POLICE, CITY, AND PROVINCE MUST JOINTLY ACCOUNT FOR INACTION ON CAPE GUN VIOLENCE

GOOD Statement by Brett Herron,
GOOD Secretary-General & Member of the Western Cape Parliament

13 November 2025

*Note to editor: This is a speech delivered in reply to Premier Alan Winde’s statement to the Western Cape Provincial Parliament on the Ombudsman’s Report on Policing in the Western Cape.

It doesn’t really matter to millions of Cape Flats residents who live in daily fear of their lives and their children’s lives whether they’re being let down by the police, City of Cape Town, or Western Cape Government. The fact is that they’re being let down by all three.

The culture of gang violence in Cape Town is a product of history: Social exclusion, spatial injustice, and deliberate under-development. A social and structural fabric that has been inadequately acknowledged and barely fixed.

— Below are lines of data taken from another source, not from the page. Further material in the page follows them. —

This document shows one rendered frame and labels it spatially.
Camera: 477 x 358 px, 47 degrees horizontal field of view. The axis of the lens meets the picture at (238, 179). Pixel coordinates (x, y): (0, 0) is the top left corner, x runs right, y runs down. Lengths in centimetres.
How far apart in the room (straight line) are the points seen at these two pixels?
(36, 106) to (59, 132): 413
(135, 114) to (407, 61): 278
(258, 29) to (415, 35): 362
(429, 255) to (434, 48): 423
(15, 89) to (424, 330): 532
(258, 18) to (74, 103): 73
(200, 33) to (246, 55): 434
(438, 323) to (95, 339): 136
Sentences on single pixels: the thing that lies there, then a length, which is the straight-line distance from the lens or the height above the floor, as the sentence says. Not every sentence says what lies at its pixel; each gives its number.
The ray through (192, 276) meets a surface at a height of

Children grow up in depressing and dangerous environments that sap their dreams. Poverty is pervasive. The people who have a few coins to rub together often derive their relative wealth from crime. When young people go astray, there are no guardrails. No school psychologists or alcohol or drug treatment facilities. Just a pervasive feeling of hopelessness.

And then, there’s the police. Their questionable integrity is presently on prominent display at the Madlanga Commission and Parliamentary Ad Hoc Committee, and there’s little reason to believe the poison doesn’t impact the Western Cape. Strong evidence of close relationships between apartheid police and gang leaders was presented to the TRC nearly 30 years ago.

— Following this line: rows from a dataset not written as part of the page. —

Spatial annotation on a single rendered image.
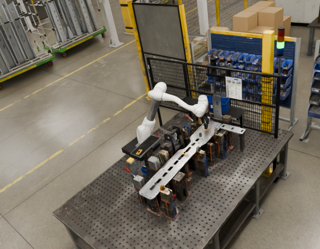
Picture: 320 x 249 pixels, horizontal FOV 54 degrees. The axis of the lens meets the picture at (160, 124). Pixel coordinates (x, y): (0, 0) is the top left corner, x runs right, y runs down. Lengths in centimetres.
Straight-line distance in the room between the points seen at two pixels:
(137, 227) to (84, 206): 72
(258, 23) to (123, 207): 553
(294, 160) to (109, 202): 269
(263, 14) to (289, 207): 461
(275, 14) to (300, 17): 228
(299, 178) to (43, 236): 347
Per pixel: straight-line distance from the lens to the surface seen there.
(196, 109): 339
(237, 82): 391
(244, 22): 741
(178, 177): 317
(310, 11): 958
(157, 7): 554
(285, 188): 448
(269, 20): 757
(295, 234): 404
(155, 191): 312
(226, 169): 368
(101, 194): 372
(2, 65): 959
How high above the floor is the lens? 322
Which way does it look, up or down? 34 degrees down
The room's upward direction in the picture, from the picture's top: 12 degrees counter-clockwise
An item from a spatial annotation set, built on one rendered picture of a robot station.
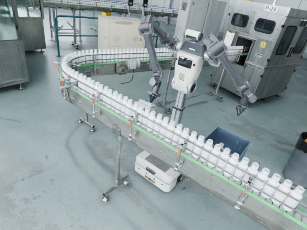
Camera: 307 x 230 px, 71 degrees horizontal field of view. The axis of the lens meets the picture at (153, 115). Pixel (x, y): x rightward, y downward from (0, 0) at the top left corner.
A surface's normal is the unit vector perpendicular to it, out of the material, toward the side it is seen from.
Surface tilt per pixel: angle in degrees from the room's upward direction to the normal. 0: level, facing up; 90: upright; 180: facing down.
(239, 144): 90
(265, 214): 90
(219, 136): 90
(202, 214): 0
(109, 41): 90
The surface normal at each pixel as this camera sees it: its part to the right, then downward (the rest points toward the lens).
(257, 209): -0.61, 0.33
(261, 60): -0.82, 0.19
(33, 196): 0.14, -0.85
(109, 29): 0.56, 0.49

The Premier is correct to be livid about the police’s apparent indifference to investigate remarks by a judge three years ago that senior police may have links to organised crime. It could point to ineptitude or corruption, or a combination. The police and IPID, both of whom were to conduct investigations, must please explain.

But… methinks the Premier doth protest too much because this matter contributes to his party’s political narrative that the reason for the season of gun violence, we’re in is because the DA doesn’t control the police.

It’s clever politics ahead of a local government election: What it’s doing is blaming the undisturbed culture of gangsterism in Cape Town on the police, while absolving the province and City of responsibility.

We know from global experience that when people develop pride in their neighbourhood, the space for anti-social activities shrinks.

This government has had a long and uninterrupted spell of leadership, Mr Premier: You have every right to question police failures, but I challenge you to point us to one gang-ravaged ghetto that your government has actually turned around.

I challenge you to explain to the Mitchell’s Plain community why your government couldn’t come up with R2m to save their soccer league a few years ago, with its measurable impact in keeping young people off the streets. Or to explain why, last year, your government saw fit to defund and ultimately shut down the school in Salt River for children who were recovering from trauma.

You shut down these programmes but found Billions to fund the Cape Town Amapanyazas, which have yet to make a blip on quarterly crime stats.

Yes, IPID and the police must account for their inaction; so too should the Province and City.